---------- Exercise data

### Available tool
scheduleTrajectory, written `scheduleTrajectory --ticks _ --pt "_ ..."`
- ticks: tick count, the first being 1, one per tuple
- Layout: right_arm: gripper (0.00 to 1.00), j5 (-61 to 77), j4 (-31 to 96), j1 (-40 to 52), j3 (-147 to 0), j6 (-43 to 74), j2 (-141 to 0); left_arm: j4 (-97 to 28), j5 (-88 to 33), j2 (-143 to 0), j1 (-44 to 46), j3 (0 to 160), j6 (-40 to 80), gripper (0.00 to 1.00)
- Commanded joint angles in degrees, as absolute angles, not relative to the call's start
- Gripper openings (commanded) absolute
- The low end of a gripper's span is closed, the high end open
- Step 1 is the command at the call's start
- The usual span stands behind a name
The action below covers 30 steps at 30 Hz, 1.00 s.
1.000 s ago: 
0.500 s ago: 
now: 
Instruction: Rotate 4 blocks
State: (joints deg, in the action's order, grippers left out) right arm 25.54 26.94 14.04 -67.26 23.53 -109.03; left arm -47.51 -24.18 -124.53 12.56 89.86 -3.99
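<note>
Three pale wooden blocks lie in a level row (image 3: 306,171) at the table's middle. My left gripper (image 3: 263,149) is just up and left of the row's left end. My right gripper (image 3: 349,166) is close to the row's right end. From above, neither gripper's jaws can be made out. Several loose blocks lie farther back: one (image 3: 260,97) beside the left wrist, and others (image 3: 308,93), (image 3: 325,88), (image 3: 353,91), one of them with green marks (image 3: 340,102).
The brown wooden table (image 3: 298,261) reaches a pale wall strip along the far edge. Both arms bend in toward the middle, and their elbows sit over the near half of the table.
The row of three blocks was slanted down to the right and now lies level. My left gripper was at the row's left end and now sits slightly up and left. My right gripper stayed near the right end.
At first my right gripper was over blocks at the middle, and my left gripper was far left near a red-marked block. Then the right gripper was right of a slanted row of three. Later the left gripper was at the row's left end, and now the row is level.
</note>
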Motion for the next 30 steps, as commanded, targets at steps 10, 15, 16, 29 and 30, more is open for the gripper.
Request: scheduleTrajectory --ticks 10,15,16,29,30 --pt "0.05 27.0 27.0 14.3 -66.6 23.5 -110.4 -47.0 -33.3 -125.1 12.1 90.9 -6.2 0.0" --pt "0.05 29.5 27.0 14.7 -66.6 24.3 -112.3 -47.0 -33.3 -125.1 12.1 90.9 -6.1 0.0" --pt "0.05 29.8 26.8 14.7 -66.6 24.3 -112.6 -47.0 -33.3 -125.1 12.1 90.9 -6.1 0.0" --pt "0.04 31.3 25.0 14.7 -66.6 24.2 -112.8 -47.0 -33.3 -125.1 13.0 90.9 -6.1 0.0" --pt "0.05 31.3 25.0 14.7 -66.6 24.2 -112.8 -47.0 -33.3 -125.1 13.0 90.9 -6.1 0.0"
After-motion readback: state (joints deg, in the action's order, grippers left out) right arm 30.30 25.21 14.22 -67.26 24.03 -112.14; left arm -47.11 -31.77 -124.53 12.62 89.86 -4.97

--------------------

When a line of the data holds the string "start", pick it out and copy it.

- Commanded joint angles in degrees, as absolute angles, not relative to the call's start
- Step 1 is the command at the call's start

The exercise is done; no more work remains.